Un accordo bipartisan che ha ottenuto 71 voti a favore e ha evitato il blocco dei servizi pubblici fino all’autunno .
Contemporaneamente, la decisione presidenziale di puntare su Kevin Warsh come nuovo presidente della Federal Reserve, annunciata dall’amministrazione come una scelta di esperienza e stabilità, ha contribuito a modificare il sentiment dei mercati, che confidano in una possibile influenza moderatrice sulla politica monetaria statunitense dopo mesi di incertezza.
In questo contesto di riduzione delle tensioni politiche e di nuovo slancio istituzionale gli investitori hanno riconsiderato la necessità di beni rifugio, e il prezzo dell’oro – che nei giorni precedenti aveva beneficiato dell’avversione al rischio salendo a livelli record – ha subito un forte ribasso, perdendo oltre il 7%, mentre i mercati azionari si rafforzavano e il dollaro si apprezzava, segnando una drastica inversione di tendenza nei metalli preziosi sulla scia del compromesso politico raggiunto a Washington .
Questa concatenazione di eventi mostra come dinamiche interne di politica fiscale e di politica monetaria negli Stati Uniti possano avere impatti immediati sui mercati globali, con decisioni su agenzie sensibili come ICE che si riverberano non solo sul dibattito pubblico ma anche sulle quotazioni delle materie prime in un mondo sempre più integrato.
Kevin Warsh, 51 anni, è un economista e dirigente finanziario statunitense originario della California, dove è cresciuto. Laureato in economia a Stanford e successivamente con un master a Harvard, ha costruito la sua carriera tra Wall Street e il settore pubblico, lavorando come consulente per banche d’investimento e come consigliere economico alla Casa Bianca.

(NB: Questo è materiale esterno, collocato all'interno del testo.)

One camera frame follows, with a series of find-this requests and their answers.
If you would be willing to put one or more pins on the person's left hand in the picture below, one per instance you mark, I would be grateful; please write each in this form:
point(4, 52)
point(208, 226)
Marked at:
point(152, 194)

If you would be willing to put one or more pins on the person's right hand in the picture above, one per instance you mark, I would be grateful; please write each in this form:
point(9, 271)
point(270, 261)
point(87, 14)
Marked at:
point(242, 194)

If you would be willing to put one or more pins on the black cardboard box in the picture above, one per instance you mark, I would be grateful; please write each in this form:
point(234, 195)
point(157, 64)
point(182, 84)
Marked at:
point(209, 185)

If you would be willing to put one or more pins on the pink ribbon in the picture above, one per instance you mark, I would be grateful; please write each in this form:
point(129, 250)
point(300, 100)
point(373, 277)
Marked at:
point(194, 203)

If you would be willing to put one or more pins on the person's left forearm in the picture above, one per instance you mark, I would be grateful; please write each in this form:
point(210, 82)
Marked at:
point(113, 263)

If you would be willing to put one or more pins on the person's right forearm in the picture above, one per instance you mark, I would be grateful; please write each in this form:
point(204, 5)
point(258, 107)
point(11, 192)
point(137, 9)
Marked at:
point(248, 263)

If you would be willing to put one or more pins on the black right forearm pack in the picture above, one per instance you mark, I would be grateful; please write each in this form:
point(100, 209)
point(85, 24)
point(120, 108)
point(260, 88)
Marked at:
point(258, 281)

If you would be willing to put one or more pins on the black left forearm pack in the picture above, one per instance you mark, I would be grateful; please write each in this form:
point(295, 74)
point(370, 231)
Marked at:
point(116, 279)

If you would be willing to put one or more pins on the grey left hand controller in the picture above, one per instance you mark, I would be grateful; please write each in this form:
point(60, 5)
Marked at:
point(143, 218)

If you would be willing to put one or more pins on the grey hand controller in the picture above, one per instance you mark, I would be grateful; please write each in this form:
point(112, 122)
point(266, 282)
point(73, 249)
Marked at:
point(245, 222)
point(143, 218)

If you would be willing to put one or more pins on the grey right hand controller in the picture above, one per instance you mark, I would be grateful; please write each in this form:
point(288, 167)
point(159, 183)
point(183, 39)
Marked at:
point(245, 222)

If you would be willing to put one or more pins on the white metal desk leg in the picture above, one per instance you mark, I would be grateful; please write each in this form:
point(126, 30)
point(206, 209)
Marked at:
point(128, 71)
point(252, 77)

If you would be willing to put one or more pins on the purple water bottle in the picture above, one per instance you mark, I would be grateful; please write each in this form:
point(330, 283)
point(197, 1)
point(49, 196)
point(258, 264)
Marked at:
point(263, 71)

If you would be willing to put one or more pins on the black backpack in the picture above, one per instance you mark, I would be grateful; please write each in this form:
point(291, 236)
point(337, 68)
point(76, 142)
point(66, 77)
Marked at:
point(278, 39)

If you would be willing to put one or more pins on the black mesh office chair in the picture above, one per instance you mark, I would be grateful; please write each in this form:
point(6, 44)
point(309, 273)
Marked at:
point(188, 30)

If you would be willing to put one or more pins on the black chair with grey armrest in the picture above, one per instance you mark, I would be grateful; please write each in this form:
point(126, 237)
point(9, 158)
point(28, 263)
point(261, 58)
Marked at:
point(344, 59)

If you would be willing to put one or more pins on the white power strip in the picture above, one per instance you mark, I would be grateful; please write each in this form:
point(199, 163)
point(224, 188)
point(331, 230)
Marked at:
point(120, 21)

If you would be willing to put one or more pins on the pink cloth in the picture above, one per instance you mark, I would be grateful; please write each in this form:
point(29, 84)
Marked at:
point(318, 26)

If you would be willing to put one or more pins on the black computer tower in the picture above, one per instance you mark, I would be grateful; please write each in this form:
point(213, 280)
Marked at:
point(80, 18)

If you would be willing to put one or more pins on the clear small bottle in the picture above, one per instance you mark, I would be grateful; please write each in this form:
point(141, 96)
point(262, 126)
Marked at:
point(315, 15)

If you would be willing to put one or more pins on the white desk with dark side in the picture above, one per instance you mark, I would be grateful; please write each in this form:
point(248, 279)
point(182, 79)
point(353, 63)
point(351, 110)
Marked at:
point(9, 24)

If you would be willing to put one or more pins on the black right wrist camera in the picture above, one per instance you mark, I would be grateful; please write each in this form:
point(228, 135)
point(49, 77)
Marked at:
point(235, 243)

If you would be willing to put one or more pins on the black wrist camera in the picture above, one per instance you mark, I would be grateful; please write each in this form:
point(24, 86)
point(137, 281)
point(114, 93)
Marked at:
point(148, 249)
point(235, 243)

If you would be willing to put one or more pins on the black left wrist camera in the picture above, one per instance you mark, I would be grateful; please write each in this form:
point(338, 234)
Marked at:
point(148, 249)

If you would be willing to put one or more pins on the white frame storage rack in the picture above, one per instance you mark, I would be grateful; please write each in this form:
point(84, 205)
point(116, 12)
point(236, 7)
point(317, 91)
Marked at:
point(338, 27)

È noto per essere stato governatore della Federal Reserve tra il 2006 e il 2011, in un periodo segnato dal crollo dei mercati immobiliari (crisi dei subPrime), il fallimento di grandi banche (tra cui Lehman Brothers e Merril Lynch) e una forte recessione globale, anni in cui la Fed ha dovuto adottare misure straordinarie per stabilizzare l’economia e il sistema finanziario.
Dopo l’uscita dall’istituto, Warsh ha continuato a operare come consulente e commentatore sui mercati e sulla politica monetaria, consolidando la sua posizione come figura influente nel panorama economico statunitense.